+++ Dataset
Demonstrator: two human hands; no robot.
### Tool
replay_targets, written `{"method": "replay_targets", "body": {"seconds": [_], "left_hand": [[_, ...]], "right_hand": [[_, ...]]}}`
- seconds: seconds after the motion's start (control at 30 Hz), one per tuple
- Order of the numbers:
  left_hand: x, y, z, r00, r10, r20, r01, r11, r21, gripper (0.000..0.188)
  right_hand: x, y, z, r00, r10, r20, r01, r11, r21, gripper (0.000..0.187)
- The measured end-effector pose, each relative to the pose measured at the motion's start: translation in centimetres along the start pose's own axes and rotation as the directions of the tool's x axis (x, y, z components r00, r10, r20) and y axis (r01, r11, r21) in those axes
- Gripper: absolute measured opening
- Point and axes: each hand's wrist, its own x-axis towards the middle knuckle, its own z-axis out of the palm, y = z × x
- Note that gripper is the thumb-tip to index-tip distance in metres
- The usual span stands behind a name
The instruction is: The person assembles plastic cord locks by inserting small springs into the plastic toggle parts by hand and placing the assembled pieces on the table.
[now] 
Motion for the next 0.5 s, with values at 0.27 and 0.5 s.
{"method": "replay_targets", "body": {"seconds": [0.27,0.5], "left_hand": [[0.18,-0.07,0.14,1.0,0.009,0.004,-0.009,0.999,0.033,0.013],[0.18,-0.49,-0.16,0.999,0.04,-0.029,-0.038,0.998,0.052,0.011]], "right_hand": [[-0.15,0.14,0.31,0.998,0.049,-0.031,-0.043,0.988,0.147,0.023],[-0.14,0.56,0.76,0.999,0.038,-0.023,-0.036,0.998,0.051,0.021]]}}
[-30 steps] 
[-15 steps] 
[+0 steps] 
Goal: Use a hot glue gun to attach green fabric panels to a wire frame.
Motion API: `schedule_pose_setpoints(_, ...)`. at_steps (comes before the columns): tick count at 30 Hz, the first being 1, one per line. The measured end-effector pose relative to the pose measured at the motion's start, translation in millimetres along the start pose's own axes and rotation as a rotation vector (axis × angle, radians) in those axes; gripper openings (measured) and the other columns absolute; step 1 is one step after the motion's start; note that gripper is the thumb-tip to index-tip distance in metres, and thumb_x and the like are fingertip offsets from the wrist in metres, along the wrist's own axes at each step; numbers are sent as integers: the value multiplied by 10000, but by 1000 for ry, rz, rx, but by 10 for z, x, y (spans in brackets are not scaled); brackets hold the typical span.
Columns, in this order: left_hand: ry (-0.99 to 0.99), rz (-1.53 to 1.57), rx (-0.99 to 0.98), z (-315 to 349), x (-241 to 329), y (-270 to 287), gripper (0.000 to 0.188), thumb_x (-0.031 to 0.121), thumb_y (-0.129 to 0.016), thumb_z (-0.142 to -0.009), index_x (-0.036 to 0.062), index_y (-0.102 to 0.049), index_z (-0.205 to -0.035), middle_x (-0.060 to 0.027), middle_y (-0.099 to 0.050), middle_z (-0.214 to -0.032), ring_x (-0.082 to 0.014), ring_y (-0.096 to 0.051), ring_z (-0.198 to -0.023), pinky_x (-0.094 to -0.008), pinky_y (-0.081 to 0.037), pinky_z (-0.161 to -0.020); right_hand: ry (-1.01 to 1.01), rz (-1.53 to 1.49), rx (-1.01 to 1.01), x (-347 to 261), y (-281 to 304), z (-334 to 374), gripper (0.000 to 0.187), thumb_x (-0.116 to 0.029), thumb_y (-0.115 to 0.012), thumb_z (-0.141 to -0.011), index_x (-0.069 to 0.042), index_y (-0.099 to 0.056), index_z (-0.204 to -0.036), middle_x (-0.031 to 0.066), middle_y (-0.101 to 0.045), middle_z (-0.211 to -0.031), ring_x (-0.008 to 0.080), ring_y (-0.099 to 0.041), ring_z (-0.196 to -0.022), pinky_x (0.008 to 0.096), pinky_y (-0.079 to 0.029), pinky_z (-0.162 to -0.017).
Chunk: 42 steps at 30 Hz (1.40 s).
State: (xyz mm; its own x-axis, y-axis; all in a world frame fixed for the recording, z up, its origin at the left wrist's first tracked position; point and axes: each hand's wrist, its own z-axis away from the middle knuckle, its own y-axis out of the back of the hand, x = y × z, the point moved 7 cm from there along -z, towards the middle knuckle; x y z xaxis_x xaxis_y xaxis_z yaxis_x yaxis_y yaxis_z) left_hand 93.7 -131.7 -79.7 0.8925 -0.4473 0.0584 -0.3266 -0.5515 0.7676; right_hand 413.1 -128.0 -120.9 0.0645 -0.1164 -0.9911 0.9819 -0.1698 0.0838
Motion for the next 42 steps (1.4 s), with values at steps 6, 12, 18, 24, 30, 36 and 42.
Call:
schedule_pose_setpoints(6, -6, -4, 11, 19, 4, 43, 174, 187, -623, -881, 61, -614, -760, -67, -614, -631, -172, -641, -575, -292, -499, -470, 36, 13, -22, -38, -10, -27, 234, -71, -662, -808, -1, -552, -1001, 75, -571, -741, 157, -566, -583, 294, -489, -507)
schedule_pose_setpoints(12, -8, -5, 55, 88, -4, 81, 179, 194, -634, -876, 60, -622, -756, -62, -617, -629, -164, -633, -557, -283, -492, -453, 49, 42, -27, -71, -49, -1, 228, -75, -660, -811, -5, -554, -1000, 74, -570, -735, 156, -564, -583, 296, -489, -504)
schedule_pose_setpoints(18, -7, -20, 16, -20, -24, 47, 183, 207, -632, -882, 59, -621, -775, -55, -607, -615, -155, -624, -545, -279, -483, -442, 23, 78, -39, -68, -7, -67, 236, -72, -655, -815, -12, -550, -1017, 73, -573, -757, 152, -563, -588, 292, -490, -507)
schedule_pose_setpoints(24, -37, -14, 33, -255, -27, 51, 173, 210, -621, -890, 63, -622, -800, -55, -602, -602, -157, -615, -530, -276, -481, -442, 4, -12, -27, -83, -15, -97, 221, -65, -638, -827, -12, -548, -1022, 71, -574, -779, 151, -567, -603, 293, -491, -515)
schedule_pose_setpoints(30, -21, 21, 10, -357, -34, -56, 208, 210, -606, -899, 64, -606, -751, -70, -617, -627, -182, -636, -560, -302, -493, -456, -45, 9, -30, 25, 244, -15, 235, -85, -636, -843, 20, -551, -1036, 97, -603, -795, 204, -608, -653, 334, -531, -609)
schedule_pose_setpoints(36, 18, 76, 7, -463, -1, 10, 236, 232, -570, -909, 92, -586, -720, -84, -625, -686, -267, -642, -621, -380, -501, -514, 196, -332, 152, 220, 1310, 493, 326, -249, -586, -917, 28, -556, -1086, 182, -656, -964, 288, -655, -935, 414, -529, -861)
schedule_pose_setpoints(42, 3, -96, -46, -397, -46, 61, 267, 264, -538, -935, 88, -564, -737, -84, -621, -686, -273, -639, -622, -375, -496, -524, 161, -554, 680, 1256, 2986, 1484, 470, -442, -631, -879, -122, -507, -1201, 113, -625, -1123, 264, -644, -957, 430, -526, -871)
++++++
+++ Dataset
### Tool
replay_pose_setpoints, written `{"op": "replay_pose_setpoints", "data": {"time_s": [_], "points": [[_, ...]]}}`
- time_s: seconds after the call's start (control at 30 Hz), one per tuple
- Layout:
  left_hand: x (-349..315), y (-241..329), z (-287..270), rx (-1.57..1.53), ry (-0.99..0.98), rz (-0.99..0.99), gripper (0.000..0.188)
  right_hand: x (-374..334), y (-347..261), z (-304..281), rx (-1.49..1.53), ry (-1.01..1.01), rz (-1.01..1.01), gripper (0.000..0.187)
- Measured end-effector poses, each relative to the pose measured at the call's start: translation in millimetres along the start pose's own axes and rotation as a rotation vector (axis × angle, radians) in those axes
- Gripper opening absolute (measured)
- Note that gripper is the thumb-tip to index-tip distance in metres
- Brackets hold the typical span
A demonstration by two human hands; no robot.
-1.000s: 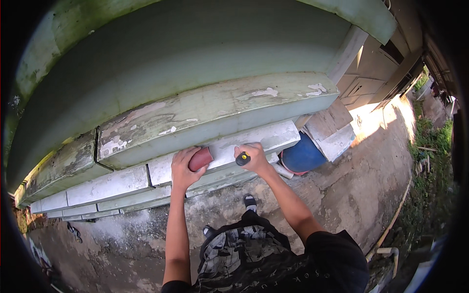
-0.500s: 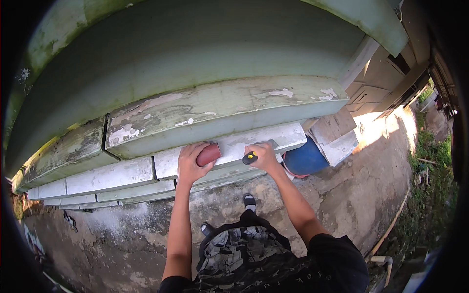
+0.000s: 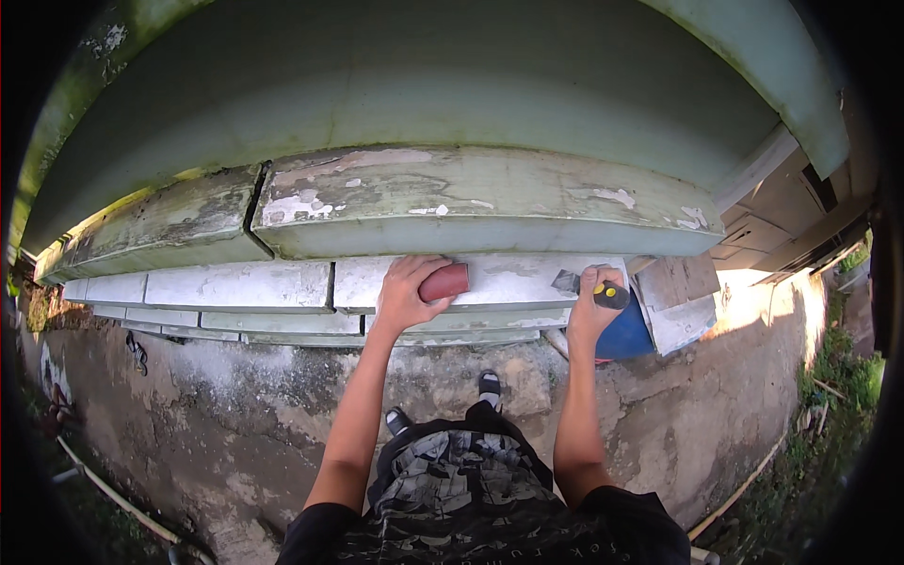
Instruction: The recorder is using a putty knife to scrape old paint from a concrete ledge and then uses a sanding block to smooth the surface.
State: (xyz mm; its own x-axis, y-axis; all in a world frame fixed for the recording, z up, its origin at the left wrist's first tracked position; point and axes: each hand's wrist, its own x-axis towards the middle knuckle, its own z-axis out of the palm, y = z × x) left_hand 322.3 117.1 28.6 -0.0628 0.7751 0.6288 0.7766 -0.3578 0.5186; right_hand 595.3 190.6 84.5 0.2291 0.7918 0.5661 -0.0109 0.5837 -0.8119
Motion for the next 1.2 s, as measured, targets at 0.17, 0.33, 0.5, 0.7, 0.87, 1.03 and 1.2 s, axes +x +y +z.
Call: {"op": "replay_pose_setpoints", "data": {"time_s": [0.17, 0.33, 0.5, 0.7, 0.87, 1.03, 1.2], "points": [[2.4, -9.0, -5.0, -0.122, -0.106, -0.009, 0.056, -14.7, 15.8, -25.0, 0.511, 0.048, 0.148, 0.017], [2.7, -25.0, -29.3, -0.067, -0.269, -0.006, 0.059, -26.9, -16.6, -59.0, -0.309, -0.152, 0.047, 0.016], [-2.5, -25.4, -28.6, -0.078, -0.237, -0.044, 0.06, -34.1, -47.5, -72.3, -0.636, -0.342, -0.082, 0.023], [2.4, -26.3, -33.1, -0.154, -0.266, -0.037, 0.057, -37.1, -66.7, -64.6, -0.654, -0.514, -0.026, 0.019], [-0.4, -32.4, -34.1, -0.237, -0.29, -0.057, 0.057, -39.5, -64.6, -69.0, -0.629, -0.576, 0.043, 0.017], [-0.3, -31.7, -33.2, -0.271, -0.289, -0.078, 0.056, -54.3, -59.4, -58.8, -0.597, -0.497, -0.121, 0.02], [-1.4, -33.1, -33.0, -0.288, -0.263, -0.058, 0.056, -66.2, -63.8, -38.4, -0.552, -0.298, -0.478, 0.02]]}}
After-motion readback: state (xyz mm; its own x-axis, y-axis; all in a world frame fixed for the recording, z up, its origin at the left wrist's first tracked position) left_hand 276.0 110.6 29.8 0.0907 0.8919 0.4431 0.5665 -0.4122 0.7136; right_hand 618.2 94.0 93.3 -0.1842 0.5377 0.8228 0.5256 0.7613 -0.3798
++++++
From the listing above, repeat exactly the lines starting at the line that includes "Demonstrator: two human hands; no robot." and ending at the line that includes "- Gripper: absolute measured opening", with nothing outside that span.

## Output for this task
Demonstrator: two human hands; no robot.
### Tool
replay_targets, written `{"method": "replay_targets", "body": {"seconds": [_], "left_hand": [[_, ...]], "right_hand": [[_, ...]]}}`
- seconds: seconds after the motion's start (control at 30 Hz), one per tuple
- Order of the numbers:
  left_hand: x, y, z, r00, r10, r20, r01, r11, r21, gripper (0.000..0.188)
  right_hand: x, y, z, r00, r10, r20, r01, r11, r21, gripper (0.000..0.187)
- The measured end-effector pose, each relative to the pose measured at the motion's start: translation in centimetres along the start pose's own axes and rotation as the directions of the tool's x axis (x, y, z components r00, r10, r20) and y axis (r01, r11, r21) in those axes
- Gripper: absolute measured opening

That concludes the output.